▸ **Exercise input**
Content starts

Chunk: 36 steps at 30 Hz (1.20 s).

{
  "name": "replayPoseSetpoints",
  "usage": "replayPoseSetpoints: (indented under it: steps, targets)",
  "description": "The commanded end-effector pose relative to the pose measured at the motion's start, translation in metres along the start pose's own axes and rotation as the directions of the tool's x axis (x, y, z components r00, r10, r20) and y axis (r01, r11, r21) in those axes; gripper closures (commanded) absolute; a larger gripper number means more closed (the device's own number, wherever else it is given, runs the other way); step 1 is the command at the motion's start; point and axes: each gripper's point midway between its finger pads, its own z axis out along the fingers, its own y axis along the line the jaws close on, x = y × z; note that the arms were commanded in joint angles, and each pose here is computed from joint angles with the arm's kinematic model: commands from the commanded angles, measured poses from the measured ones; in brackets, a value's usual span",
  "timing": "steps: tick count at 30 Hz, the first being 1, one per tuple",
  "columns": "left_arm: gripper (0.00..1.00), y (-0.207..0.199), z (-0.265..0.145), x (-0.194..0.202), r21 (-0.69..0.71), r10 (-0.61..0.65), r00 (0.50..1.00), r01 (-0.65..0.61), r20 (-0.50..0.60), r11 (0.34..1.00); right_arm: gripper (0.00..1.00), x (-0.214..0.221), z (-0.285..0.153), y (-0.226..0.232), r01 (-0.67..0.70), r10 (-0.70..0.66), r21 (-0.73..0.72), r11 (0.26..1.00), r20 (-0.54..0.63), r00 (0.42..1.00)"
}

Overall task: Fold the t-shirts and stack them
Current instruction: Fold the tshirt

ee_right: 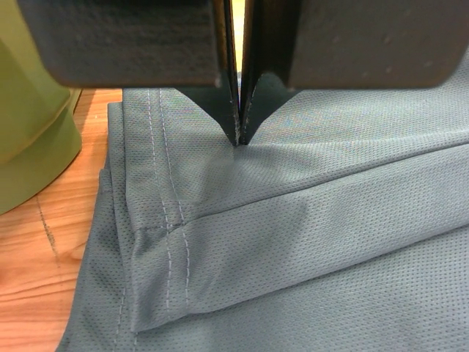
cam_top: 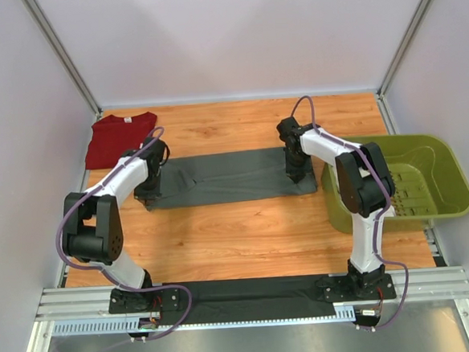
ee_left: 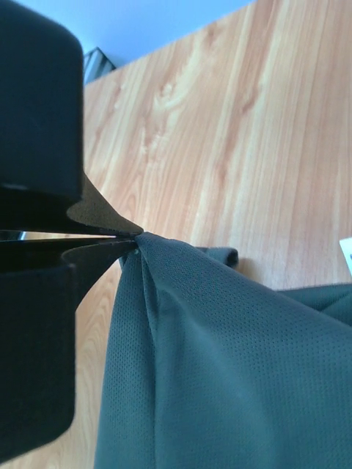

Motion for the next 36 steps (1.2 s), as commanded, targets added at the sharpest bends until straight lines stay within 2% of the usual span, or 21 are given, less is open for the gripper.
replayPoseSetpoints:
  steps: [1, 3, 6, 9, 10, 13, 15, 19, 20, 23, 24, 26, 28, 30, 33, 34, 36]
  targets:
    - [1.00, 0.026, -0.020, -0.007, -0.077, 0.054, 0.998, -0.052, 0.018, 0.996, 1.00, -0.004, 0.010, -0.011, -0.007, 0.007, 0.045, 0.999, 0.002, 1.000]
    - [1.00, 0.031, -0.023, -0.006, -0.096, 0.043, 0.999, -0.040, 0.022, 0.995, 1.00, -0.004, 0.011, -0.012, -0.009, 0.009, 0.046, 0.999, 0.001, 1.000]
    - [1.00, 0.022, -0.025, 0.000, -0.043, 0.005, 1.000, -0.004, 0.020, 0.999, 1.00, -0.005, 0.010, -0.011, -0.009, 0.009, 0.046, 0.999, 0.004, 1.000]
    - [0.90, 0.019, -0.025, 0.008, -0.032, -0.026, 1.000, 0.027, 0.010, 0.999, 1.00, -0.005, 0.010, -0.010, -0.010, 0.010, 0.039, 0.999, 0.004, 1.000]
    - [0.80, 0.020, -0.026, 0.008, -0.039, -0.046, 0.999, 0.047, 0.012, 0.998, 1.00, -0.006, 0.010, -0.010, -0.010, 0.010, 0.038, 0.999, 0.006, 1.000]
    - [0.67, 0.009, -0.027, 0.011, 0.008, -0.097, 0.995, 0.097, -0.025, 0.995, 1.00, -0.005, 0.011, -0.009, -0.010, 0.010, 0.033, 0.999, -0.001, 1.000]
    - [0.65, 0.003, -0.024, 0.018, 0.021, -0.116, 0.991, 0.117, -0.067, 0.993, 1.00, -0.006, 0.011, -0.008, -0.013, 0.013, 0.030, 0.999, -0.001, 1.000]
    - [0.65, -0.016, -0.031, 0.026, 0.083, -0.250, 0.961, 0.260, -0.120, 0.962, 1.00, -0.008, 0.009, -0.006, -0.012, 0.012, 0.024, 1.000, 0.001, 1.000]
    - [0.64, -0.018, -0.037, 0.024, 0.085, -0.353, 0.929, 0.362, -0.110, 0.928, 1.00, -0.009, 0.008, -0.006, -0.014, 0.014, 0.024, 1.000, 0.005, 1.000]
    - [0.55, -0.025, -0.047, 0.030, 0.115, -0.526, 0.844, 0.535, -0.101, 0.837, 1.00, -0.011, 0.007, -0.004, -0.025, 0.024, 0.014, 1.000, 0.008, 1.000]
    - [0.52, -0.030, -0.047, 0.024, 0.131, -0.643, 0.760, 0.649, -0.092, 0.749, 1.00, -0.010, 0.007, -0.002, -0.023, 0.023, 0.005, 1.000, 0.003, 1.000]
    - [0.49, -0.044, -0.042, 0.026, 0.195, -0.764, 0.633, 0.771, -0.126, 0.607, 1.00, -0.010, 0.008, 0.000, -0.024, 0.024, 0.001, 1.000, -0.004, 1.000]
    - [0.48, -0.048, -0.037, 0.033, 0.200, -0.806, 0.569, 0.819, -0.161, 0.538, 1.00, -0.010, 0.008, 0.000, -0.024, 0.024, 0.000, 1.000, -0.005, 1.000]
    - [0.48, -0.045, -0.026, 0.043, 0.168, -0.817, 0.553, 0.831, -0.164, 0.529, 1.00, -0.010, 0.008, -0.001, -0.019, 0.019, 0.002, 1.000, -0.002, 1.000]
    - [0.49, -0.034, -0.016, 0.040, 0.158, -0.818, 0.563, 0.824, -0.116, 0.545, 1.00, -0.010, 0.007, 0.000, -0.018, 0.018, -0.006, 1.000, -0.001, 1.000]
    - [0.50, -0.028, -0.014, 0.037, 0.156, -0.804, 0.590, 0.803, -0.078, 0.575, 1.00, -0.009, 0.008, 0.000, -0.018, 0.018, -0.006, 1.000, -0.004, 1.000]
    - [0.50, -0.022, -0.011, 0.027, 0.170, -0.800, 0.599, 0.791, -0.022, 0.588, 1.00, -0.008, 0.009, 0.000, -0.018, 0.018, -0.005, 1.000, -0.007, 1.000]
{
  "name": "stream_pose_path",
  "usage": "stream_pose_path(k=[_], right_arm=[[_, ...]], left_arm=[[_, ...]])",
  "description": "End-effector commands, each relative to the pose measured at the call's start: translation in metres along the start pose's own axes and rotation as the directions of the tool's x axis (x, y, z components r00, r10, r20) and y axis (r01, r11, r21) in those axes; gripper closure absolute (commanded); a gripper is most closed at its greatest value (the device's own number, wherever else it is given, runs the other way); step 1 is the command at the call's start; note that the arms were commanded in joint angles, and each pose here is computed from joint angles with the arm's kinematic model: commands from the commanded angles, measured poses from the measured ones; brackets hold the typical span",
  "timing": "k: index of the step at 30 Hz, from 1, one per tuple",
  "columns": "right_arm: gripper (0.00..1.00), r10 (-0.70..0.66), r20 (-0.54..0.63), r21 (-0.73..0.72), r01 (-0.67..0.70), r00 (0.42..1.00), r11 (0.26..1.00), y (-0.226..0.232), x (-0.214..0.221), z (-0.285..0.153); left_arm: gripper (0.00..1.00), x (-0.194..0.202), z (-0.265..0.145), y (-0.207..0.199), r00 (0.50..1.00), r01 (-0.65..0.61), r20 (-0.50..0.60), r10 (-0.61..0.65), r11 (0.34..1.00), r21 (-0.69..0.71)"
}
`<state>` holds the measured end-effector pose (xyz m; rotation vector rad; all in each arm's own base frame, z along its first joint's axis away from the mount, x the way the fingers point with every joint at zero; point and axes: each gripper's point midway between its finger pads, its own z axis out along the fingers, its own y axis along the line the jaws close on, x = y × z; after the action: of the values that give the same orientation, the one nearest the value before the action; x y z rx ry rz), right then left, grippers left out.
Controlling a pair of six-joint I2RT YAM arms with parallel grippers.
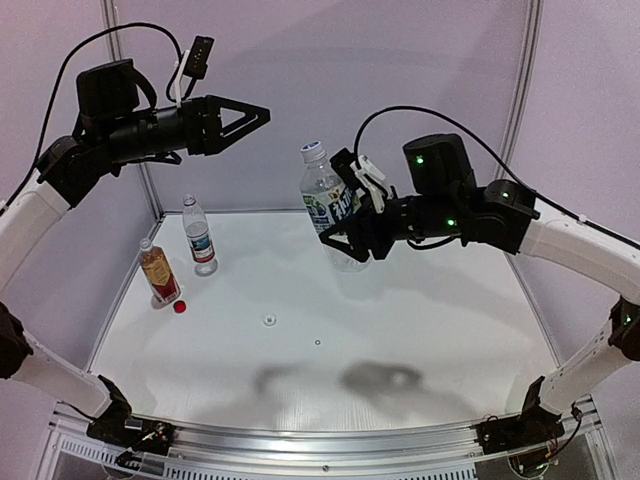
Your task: Unscrew the bottle caps
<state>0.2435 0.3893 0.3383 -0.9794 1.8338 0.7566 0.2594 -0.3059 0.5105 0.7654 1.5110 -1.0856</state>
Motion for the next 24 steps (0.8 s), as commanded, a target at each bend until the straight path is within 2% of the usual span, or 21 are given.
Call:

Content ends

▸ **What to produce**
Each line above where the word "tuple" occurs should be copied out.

▸ **Task solution**
  "timing": "steps: tick count at 30 Hz, the first being 1, one per tuple",
  "timing": "k: index of the step at 30 Hz, from 1, one per tuple",

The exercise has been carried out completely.